Beckham's recovery has become a source of national concern. British Prime Minister Tony Blair has commented on the state of Beckham's injury. Queen Elizabeth invited Beckham to Buckingham Palace, where she blessed both his foot and England's chances.
And blog entries like this
According to the author of Tokyo Tales, and confirmed by my office's resident soccer fanatic, the Argentinian soccer team has vowed to demolish the English team in retribution for the Falkland Islands War.

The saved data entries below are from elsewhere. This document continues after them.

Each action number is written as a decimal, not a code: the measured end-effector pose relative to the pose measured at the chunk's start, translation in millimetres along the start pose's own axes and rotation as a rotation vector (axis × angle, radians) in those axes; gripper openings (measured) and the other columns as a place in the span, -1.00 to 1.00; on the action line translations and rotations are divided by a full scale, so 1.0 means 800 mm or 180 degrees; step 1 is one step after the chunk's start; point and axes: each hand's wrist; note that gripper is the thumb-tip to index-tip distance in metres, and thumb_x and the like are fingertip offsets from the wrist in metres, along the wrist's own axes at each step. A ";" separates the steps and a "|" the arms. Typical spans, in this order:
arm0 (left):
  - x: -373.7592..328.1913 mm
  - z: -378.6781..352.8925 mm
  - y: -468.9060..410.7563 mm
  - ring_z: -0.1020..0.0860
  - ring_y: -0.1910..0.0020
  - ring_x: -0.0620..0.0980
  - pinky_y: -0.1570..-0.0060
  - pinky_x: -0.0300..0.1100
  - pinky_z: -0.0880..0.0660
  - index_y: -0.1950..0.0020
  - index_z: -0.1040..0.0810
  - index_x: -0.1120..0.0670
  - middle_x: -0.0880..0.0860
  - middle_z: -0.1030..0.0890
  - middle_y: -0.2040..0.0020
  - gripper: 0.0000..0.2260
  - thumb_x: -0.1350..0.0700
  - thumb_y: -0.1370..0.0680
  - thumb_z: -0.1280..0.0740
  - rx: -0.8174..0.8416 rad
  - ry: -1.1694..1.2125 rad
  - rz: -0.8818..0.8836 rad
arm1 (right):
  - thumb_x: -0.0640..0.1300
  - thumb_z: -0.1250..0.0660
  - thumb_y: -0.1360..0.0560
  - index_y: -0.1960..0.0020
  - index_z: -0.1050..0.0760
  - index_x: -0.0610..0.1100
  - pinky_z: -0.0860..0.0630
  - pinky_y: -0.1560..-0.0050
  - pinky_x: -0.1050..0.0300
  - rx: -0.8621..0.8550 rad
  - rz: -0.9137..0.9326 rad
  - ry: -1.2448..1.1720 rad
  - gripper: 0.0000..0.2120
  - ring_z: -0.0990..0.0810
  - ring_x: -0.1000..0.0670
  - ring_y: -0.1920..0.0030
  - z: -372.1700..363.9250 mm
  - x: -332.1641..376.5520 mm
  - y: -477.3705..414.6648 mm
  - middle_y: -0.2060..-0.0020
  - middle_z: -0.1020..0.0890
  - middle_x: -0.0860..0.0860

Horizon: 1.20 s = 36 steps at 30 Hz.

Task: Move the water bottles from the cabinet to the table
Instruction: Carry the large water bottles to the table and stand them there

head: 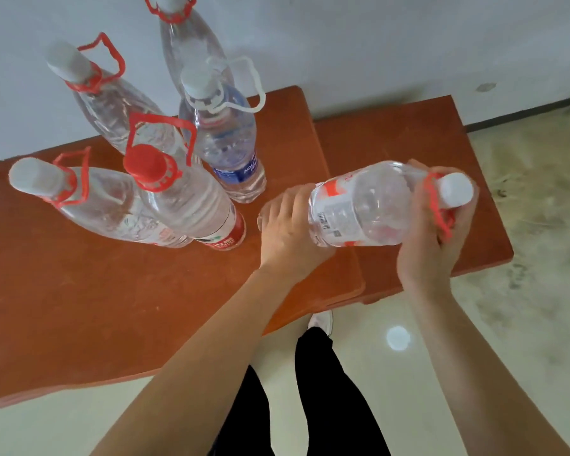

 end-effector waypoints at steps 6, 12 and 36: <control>0.007 -0.005 0.052 -0.43 -0.27 0.15 -0.29 0.17 -0.39 -0.43 -0.31 -0.09 -0.04 -0.52 -0.27 -0.22 -0.15 -0.24 -0.48 0.0624 -0.0497 0.0410 | 0.18 -0.30 -0.62 -0.15 -0.44 0.23 -0.54 0.03 0.27 -0.0189 -0.1448 0.0490 -0.86 -0.62 0.25 0.03 0.024 -0.072 -0.018 -0.08 -0.63 0.13; 0.059 0.006 0.110 -0.42 -0.26 0.16 -0.28 0.13 -0.36 -0.48 -0.23 -0.06 0.04 -0.49 -0.28 -0.14 -0.31 -0.27 -0.41 0.1187 -0.1223 0.0713 | 0.17 -0.25 -0.64 -0.58 -0.19 -0.05 -0.50 -0.34 -0.02 0.0856 -0.2121 0.1446 -0.40 -0.53 -0.04 -0.34 0.013 -0.143 0.038 -0.41 -0.48 -0.08; 0.075 0.060 0.142 -0.44 -0.29 0.16 -0.27 0.19 -0.36 -0.52 0.02 -0.17 0.04 -0.46 -0.32 -0.10 -0.21 -0.35 -0.46 0.1589 -0.1408 0.1023 | 0.06 -0.60 -0.31 -0.52 -0.05 0.21 -0.39 -0.29 -0.21 0.4392 0.1575 0.4894 -0.02 -0.38 -0.18 -0.37 -0.049 -0.093 0.050 -0.42 -0.39 -0.03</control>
Point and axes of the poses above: each hand's wrist, its own y-axis away from the middle knuckle, its own z-axis out of the back of the hand, x = y × z
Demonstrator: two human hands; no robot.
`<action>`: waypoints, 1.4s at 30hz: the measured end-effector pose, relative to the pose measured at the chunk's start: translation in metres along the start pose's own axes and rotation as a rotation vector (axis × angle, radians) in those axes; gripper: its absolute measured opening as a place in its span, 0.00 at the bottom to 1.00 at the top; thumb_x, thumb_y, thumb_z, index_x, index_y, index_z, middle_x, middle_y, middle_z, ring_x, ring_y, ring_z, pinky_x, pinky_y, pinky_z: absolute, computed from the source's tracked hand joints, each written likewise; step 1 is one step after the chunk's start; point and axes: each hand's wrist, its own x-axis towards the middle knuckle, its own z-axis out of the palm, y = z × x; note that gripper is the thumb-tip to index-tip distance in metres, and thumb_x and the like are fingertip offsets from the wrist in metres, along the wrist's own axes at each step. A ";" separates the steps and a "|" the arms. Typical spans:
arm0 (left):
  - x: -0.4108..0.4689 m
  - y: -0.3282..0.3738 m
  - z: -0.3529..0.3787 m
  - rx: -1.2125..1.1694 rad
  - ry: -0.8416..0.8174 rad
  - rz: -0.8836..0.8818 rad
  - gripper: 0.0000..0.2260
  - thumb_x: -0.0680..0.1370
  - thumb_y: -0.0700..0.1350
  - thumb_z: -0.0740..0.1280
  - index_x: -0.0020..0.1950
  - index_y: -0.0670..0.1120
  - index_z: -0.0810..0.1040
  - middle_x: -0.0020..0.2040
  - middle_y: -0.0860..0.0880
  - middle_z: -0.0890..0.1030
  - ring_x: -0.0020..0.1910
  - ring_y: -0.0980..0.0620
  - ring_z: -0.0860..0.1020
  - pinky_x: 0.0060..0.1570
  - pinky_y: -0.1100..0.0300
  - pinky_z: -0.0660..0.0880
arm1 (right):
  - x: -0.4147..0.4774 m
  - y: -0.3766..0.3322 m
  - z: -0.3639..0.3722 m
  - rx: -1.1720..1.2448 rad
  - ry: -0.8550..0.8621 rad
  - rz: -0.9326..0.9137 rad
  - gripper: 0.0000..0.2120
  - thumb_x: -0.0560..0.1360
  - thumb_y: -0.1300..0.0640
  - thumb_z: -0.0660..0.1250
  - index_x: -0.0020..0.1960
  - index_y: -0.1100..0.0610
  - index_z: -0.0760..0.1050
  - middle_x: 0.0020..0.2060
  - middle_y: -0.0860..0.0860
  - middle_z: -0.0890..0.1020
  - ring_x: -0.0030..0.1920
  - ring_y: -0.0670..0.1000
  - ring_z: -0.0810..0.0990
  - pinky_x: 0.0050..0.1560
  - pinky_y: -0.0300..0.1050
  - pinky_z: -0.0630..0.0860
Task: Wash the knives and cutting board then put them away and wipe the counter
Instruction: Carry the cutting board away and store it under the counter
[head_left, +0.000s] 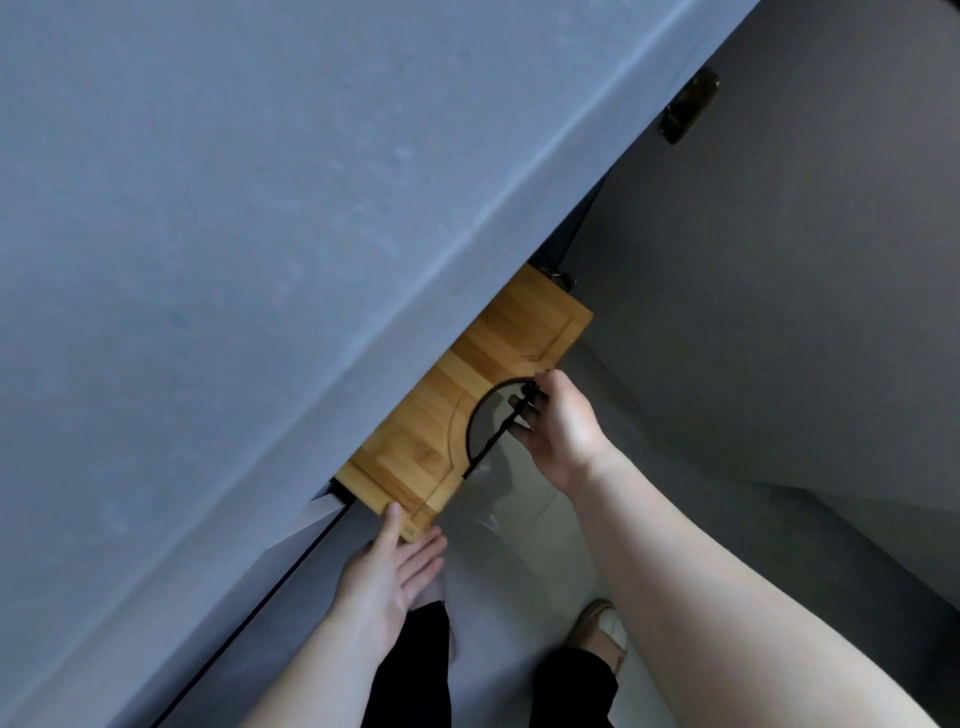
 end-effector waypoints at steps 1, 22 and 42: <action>0.001 0.003 0.001 -0.010 0.004 0.007 0.25 0.79 0.53 0.54 0.67 0.34 0.65 0.50 0.40 0.77 0.46 0.47 0.77 0.51 0.57 0.70 | 0.002 -0.001 0.008 -0.005 -0.020 0.004 0.12 0.78 0.59 0.52 0.36 0.55 0.65 0.34 0.50 0.70 0.37 0.49 0.70 0.46 0.45 0.69; -0.043 0.028 0.024 0.104 -0.054 0.192 0.11 0.81 0.43 0.54 0.61 0.47 0.70 0.50 0.46 0.79 0.48 0.47 0.77 0.47 0.57 0.72 | 0.019 -0.010 0.054 -0.319 -0.184 -0.196 0.20 0.78 0.61 0.53 0.70 0.56 0.63 0.50 0.49 0.72 0.46 0.45 0.71 0.47 0.38 0.67; -0.275 0.099 0.128 1.312 0.138 1.579 0.12 0.76 0.40 0.62 0.56 0.41 0.79 0.58 0.45 0.78 0.59 0.47 0.74 0.58 0.57 0.64 | -0.245 -0.138 -0.199 -1.015 0.944 -0.865 0.25 0.74 0.62 0.60 0.71 0.61 0.63 0.73 0.59 0.61 0.75 0.59 0.54 0.74 0.51 0.45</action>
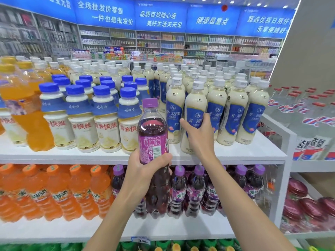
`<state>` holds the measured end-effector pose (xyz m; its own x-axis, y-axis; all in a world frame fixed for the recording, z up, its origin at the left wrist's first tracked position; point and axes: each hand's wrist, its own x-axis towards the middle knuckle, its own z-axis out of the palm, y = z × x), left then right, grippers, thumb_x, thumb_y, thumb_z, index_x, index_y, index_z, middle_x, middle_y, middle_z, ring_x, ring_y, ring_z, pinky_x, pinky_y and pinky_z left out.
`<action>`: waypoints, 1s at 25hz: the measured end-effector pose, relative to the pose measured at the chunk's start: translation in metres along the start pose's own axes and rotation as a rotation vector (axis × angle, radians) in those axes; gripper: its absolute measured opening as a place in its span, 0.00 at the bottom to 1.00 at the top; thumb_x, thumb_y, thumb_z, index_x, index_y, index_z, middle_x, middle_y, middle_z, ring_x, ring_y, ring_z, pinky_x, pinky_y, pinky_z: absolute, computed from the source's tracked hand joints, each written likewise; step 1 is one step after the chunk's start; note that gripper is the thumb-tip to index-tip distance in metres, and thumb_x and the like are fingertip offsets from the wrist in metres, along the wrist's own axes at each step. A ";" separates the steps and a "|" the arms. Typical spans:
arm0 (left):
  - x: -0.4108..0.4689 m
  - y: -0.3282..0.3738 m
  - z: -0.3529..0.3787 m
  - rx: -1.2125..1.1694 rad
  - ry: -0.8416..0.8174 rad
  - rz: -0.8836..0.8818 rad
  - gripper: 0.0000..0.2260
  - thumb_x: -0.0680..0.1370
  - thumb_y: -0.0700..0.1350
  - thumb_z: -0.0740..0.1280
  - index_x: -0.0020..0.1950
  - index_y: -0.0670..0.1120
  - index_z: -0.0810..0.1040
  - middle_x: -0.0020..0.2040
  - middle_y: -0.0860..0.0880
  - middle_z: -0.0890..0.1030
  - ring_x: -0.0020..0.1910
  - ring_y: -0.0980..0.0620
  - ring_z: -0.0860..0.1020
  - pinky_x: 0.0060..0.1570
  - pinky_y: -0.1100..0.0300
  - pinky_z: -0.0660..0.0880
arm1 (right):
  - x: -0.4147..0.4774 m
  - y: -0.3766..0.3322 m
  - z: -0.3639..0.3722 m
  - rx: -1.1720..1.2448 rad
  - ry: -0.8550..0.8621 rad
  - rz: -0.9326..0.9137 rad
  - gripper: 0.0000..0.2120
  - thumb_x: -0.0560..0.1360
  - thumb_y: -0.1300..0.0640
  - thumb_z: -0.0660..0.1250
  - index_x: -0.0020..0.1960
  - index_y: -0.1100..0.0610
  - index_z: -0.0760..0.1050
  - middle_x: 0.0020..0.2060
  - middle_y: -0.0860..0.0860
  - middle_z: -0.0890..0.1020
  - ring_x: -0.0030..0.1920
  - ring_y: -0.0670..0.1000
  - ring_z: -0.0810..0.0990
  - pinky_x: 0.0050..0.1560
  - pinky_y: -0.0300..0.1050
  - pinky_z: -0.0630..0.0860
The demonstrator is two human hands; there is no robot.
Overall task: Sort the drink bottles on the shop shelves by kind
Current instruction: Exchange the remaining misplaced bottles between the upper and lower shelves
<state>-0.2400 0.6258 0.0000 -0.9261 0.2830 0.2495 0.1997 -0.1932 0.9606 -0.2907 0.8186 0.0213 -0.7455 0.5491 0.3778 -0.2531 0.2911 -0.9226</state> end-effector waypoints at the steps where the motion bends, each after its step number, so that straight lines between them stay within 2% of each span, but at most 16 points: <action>1: 0.000 -0.001 0.000 0.000 0.000 -0.004 0.22 0.64 0.56 0.78 0.48 0.42 0.81 0.42 0.40 0.84 0.40 0.43 0.82 0.47 0.42 0.80 | 0.002 0.002 0.002 -0.005 0.006 -0.008 0.17 0.76 0.53 0.75 0.57 0.56 0.71 0.48 0.48 0.82 0.40 0.34 0.79 0.38 0.26 0.72; 4: 0.001 -0.007 0.000 -0.012 0.012 -0.027 0.24 0.64 0.56 0.78 0.49 0.39 0.80 0.42 0.37 0.83 0.39 0.42 0.82 0.47 0.40 0.80 | 0.006 0.007 0.006 -0.033 0.023 -0.019 0.20 0.75 0.50 0.75 0.60 0.55 0.70 0.50 0.47 0.82 0.44 0.36 0.80 0.42 0.28 0.74; 6: 0.000 -0.011 0.001 -0.017 0.020 -0.037 0.27 0.63 0.56 0.78 0.51 0.37 0.79 0.42 0.37 0.83 0.38 0.42 0.82 0.46 0.40 0.80 | 0.006 0.010 0.006 -0.081 0.026 -0.028 0.22 0.74 0.48 0.76 0.60 0.54 0.70 0.51 0.47 0.82 0.48 0.40 0.82 0.44 0.32 0.76; 8: 0.000 -0.013 0.002 -0.027 0.034 -0.043 0.27 0.63 0.56 0.78 0.51 0.37 0.79 0.41 0.38 0.84 0.38 0.42 0.82 0.45 0.42 0.81 | 0.003 0.013 0.005 -0.118 0.024 -0.042 0.25 0.73 0.47 0.77 0.61 0.54 0.69 0.52 0.47 0.82 0.50 0.43 0.82 0.44 0.31 0.75; 11: 0.002 -0.015 0.005 -0.033 0.038 -0.043 0.27 0.63 0.55 0.78 0.51 0.37 0.79 0.41 0.39 0.84 0.37 0.42 0.82 0.43 0.44 0.81 | -0.003 0.014 0.001 -0.143 0.018 -0.056 0.28 0.71 0.48 0.78 0.65 0.53 0.69 0.56 0.48 0.82 0.54 0.47 0.82 0.50 0.38 0.77; 14: 0.003 -0.015 0.009 -0.052 0.043 -0.042 0.28 0.62 0.55 0.79 0.51 0.36 0.79 0.41 0.38 0.83 0.37 0.42 0.82 0.41 0.46 0.80 | -0.015 0.015 -0.006 -0.249 0.021 -0.097 0.32 0.73 0.49 0.77 0.71 0.53 0.67 0.61 0.47 0.78 0.58 0.48 0.80 0.54 0.36 0.76; 16: 0.004 -0.016 0.011 -0.057 0.042 -0.033 0.29 0.62 0.55 0.78 0.52 0.35 0.78 0.40 0.37 0.83 0.36 0.42 0.82 0.40 0.47 0.80 | -0.023 0.019 -0.008 -0.341 0.072 -0.150 0.31 0.75 0.49 0.75 0.72 0.55 0.66 0.64 0.49 0.76 0.62 0.49 0.77 0.61 0.45 0.76; 18: 0.004 -0.017 0.013 -0.063 0.030 -0.030 0.29 0.62 0.54 0.78 0.52 0.34 0.78 0.39 0.37 0.83 0.35 0.42 0.82 0.38 0.50 0.80 | -0.026 0.026 -0.006 -0.399 0.107 -0.189 0.28 0.77 0.49 0.73 0.71 0.57 0.67 0.63 0.51 0.75 0.64 0.52 0.76 0.62 0.54 0.76; 25: 0.001 -0.024 0.013 -0.046 0.023 -0.027 0.27 0.63 0.54 0.78 0.50 0.34 0.78 0.38 0.36 0.83 0.34 0.43 0.82 0.36 0.53 0.79 | -0.011 0.038 0.005 -0.424 0.182 -0.253 0.25 0.79 0.53 0.71 0.70 0.61 0.68 0.62 0.56 0.74 0.62 0.58 0.76 0.62 0.55 0.76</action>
<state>-0.2414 0.6431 -0.0211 -0.9381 0.2672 0.2202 0.1603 -0.2285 0.9602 -0.2955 0.8197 -0.0187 -0.5650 0.5369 0.6266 -0.1111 0.7029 -0.7025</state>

And, just in case anyone was starting to relax about the potential for crowd trouble after the utterly benign England-Sweden encounter, tonight one channel previewed the game by running a short feature that took in the 1966 World Cup (we beat them in the quarter-finals), the 1986 World Cup (they beat us in the quarter-finals with a little help from the Hand of God), the 1998 World Cup (Beckham gets self sent off, they beat us on penalties in the second round) and of course the 1982 Falklands War (we beat them after three weeks of extra time in the South Pacific). Seriously, they had stock footage of Harriers taking off from HMS Hermes, the Belgrano going down and even HMS Sir Galahad on fire - the implication being that England are on a mission to avenge the Welsh Guards we lost twenty years ago almost to the day.
In response, the English team captain has reportedly stated, "It's just a game." Good on him for it. :)
If I were on the English team and was asked about the Falklands, my answer would have been an immature and inflammatory, "Well, they started it..."
made me think one had to do with the other. I was wrong. Mea Culpa.